Derived from energy efficiency and measurement from top-down, the increasing rate of CO2 emissions in public buildings ranks the first, while total CO2 emissions in urban and rural residence keeps a huge base value in the decade. Based on the measurement from bottom-up, CO2 emissions in the service demand of cooling and cooking involved in technique combination, shows a huge growth potential.

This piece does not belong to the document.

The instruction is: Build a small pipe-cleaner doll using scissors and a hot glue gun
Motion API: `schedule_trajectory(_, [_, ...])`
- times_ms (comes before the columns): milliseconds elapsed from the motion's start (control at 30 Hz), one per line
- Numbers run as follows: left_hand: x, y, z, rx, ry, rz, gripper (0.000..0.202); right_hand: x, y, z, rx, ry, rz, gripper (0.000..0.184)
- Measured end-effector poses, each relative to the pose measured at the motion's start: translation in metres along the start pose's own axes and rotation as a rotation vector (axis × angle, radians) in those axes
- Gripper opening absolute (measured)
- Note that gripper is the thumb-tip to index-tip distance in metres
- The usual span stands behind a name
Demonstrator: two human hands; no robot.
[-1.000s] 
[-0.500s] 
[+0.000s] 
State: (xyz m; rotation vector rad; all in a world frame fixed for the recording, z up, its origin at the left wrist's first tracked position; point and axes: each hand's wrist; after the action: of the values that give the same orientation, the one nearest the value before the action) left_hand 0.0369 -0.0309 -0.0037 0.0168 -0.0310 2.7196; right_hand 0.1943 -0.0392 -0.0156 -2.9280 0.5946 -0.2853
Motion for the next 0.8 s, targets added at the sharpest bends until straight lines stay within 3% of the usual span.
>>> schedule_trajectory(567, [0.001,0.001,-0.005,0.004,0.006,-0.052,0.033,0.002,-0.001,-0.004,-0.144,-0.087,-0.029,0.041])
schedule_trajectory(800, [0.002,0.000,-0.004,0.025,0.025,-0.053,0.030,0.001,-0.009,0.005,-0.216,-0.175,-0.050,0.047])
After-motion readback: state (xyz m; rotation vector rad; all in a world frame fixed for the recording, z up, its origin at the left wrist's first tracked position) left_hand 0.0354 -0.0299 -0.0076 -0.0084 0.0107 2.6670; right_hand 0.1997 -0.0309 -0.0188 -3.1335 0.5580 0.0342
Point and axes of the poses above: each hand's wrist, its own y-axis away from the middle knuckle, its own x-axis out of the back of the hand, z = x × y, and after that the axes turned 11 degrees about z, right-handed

Firstly, utilization of low-carbon material and low-carbon buildings technology should be promoted, including exterior energy-saving technology, energy-saving windows and doors, energy-saving roof, development of new energy as well as heating, refrigeration and lighting technology. Secondly, national policy support and supervision should be payed huge attention. Development of low-carbon buildings needs various energy-saving materials and technology as well as relevant policy support. China’s energy conservation in buildings is backward, which is not merely technical problems, but also governmental supervision, industrial operation and public mind. Thirdly, low-carbon buildings concept popularizing education and professional education is significant. Meanwhile, courses are also necessary to teach low-carbon buildings technology in related majors such as architecture, civil engineering, energy, management.

Acknowledgment

This work is supported by the Fundamental Research Funds for the Central Universities (No. 12ZX12).